La ley eléctrica de Andrés Manuel López Obrador (AMLO) se encuentra en stand by mientras la Suprema Corte de Justicia de la Nación (SCJN) debate si procede o no. En caso de que los tirbunales le den paso, ¿qué hará Estados Unidos al respecto?

La reforma del presidente López Obrador a la Ley de la Industria Eléctrica –promulgada esta semana y frenada casi de inmediato en tribunales- tiene el potencial para pisarle los pies a las empresas y al gobierno estadounidense, bloqueando algunos puntos de su agenda energética y medioambiental.

A pesar de esto, el tema no se tocó durante la primera reunión virtual entre AMLO y su homólogo estadounidense, Joe Biden. De hecho, la política energética de México, que ha generado tanto descontento entre el empresariado nacional y el extranjero, no figura en los discursos de la Casa Blanca. Si lo hace, sucede tangencialmente, cuando se habla del combate al cambio climático.
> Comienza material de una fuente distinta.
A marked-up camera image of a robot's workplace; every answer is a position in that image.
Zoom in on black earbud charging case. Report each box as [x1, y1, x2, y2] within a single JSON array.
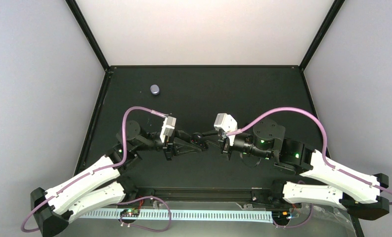
[[191, 132, 209, 151]]

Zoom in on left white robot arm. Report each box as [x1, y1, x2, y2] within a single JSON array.
[[30, 117, 208, 237]]

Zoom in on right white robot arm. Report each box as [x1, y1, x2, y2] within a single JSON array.
[[194, 114, 390, 220]]

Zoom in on lavender earbud charging case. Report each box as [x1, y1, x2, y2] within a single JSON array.
[[150, 84, 160, 95]]

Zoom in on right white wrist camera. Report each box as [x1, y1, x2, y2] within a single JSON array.
[[214, 113, 238, 146]]

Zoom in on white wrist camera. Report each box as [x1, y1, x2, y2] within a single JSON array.
[[159, 116, 176, 143], [214, 113, 238, 146]]

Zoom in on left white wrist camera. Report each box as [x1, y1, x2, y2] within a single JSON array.
[[159, 116, 176, 143]]

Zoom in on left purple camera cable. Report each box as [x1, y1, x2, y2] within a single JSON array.
[[21, 106, 169, 234]]

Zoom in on purple camera cable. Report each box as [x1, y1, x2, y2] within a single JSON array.
[[226, 107, 392, 205], [21, 106, 169, 234]]

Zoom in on black aluminium front rail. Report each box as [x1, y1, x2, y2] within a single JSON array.
[[124, 186, 350, 203]]

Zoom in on white slotted cable duct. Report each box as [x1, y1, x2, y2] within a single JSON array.
[[82, 208, 273, 223]]

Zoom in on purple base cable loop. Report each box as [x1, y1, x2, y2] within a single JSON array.
[[119, 196, 173, 232]]

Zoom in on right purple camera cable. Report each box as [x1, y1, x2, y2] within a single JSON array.
[[226, 107, 392, 205]]

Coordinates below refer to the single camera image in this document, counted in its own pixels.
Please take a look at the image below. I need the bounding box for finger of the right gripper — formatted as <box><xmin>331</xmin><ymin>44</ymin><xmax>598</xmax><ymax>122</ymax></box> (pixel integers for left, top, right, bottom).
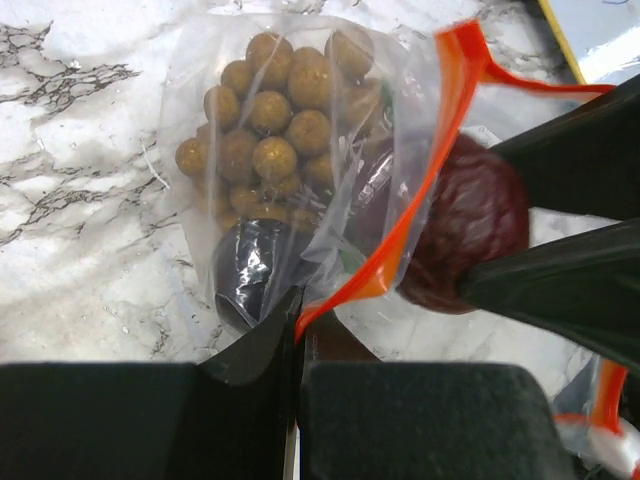
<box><xmin>459</xmin><ymin>219</ymin><xmax>639</xmax><ymax>373</ymax></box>
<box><xmin>492</xmin><ymin>79</ymin><xmax>640</xmax><ymax>220</ymax></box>

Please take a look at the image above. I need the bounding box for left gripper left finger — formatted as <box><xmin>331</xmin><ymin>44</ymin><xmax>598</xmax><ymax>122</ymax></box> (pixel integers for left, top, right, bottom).
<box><xmin>1</xmin><ymin>289</ymin><xmax>301</xmax><ymax>479</ymax></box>

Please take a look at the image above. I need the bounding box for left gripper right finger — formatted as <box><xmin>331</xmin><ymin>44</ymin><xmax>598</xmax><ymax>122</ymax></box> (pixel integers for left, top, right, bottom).
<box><xmin>298</xmin><ymin>313</ymin><xmax>574</xmax><ymax>479</ymax></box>

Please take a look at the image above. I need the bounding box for dark red fake fruit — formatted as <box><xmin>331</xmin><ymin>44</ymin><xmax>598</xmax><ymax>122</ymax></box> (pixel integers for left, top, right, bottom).
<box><xmin>397</xmin><ymin>134</ymin><xmax>530</xmax><ymax>315</ymax></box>

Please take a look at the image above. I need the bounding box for clear orange zip bag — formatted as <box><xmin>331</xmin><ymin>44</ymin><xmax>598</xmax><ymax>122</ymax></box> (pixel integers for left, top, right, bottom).
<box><xmin>159</xmin><ymin>13</ymin><xmax>639</xmax><ymax>479</ymax></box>

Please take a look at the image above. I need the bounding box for dark purple fake eggplant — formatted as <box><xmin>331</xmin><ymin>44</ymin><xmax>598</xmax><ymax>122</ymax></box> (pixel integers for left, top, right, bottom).
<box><xmin>208</xmin><ymin>212</ymin><xmax>321</xmax><ymax>334</ymax></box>

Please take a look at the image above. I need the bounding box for brown fake grape bunch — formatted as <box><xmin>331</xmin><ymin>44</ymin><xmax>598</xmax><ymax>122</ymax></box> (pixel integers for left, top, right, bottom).
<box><xmin>175</xmin><ymin>28</ymin><xmax>391</xmax><ymax>232</ymax></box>

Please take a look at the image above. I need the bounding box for small whiteboard yellow frame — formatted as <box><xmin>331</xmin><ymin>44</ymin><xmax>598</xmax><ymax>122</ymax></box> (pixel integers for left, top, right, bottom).
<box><xmin>539</xmin><ymin>0</ymin><xmax>640</xmax><ymax>85</ymax></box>

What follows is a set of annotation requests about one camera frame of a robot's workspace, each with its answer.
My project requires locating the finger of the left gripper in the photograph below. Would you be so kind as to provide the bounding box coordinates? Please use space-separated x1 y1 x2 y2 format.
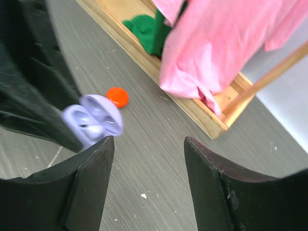
0 0 82 152

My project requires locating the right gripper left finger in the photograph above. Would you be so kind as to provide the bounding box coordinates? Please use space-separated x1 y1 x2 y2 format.
0 136 115 231

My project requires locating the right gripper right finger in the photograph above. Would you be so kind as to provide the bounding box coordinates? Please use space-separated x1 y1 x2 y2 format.
184 137 308 231

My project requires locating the purple charging case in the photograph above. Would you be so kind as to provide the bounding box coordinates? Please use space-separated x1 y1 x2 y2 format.
62 94 124 150

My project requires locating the orange charging case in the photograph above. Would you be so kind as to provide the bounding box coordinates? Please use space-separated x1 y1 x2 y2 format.
105 87 129 108

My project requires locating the wooden clothes rack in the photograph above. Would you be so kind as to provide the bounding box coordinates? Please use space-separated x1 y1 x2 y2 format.
79 0 308 139

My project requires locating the green shirt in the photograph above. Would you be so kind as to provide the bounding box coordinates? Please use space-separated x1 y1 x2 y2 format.
122 0 188 58

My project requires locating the pink shirt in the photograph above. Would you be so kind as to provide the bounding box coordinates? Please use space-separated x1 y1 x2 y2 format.
159 0 308 116

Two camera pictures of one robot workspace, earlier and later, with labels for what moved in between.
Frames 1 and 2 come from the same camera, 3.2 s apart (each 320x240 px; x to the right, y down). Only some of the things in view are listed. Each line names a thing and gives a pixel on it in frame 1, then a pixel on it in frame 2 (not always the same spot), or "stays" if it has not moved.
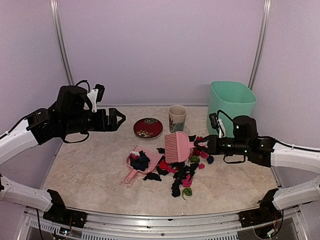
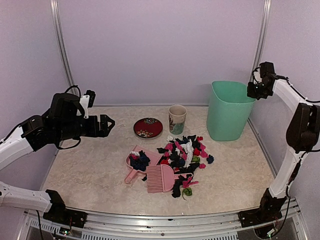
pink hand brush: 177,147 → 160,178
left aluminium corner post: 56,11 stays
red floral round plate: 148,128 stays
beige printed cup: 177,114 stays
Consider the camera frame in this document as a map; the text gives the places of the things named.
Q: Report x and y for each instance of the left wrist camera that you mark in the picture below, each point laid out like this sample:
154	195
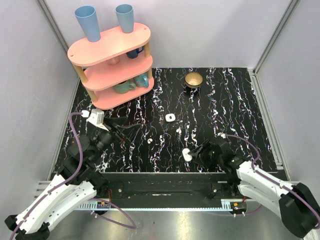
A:
96	118

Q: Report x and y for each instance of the left blue plastic cup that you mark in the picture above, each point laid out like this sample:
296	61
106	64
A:
88	21

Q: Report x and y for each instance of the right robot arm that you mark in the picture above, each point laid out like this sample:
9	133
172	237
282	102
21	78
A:
294	204

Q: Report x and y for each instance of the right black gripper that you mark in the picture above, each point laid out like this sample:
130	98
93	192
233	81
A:
202	160

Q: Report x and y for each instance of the gold patterned bowl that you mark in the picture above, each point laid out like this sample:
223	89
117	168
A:
193	80

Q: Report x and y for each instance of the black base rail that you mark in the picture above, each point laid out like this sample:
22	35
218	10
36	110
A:
206	184

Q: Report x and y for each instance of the light blue butterfly mug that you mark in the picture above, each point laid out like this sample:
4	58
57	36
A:
141	81

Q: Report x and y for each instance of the white oval case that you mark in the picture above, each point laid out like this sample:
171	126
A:
186	156

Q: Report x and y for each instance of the pink cup on shelf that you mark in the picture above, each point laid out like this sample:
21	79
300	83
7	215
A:
113	61

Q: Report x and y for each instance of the blue plastic cup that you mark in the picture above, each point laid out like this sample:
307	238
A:
125	17
88	21

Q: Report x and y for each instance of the right blue plastic cup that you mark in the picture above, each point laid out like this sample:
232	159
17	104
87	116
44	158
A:
125	17

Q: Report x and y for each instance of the teal ceramic mug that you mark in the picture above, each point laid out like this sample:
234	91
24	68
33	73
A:
124	87

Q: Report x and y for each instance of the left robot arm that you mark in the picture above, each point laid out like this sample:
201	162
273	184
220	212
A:
77	180

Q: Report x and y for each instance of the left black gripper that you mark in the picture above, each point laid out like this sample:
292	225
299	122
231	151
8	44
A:
114	131

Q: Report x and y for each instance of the pink three-tier shelf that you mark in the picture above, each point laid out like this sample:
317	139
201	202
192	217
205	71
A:
98	77

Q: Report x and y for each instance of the white earbud charging case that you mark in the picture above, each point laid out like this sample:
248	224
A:
170	117

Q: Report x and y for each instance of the dark blue mug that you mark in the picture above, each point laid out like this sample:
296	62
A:
134	53
Esto no quiere decir que el tema esté fuera de la agenda estadounidense. Duncan Wood, vicepresidente de Estrategia y Nuevas Iniciativas de The Wilson Center, señaló el viernes, durante un panel en el marco de la 84° Convención Bancaria, que la administración de Joe Biden está esperando a ver qué sucede en los tribunales mexicanos.

Un juez federal otorgó el jueves una suspensión provisional en contra de la reforma eléctrica. Al día siguiente, AMLO adelantó que su administración acudirá a la Corte para defender la reforma, añadiendo que pedirá a la Judicatura Federal echar un vistazo al actuar del juez que concedió la suspensión.

Según Duncan Wood, el gobierno de Joe Biden y el empresariado estadounidense esperarán a que la Suprema Corte frene la reforma eléctrica. Pero, si le da paso, es probable que tomen cartas en el asunto, probablemente echando mano de la letra en el Tratado entre México, Estados Unidos y México (T-MEC).

El analista añadió que el tema no surgió durante la reunión virtual AMLO-Biden debido a que los estadounidenses reconocen que es un punto delicado para el mandatario mexicano. Poner la conversación sobre la mesa habría agitado las aguas en la relación bilateral a unas semanas de haber comenzado.

Wood subrayó que hay un posible choque de intereses en las agendas energéticas de México y de EU. Mientras que AMLO apunta a la soberanía y a una presencia más fuerte del Estado en el mercado, Biden tiene planes para impulsar a su país como exportador de energía.

Incluso si no se toca el tema energético explícitamente, la agenda medioambiental podría complicar la relación.

¿Hay prisa para hacer la transición verde?

La cuestión es qué tanta presión ejercerá el gobierno de Joe Biden sobre la adminsitración lopezobradorista.

Rafael Fernández de Castro, director del Centro de Estudios México-EU en la Universidad de California San Diego, considera que los estadounidenses se tomarán su tiempo, por lo que no hay prisa.

Fernández de Castro describió a Biden como un “transformador” en vez de un revolucionario. Es decir, la transición hacia las energías limpias será gradual.

“Yo no veo un choque de trenes”, comentó durante su participación en el panel.

Sin embargo, no descartó la posibilidad de que haya represalias por parte de los estadounidenses en contra de México, las cuales sucederían apoyándose en el marco del T-MEC.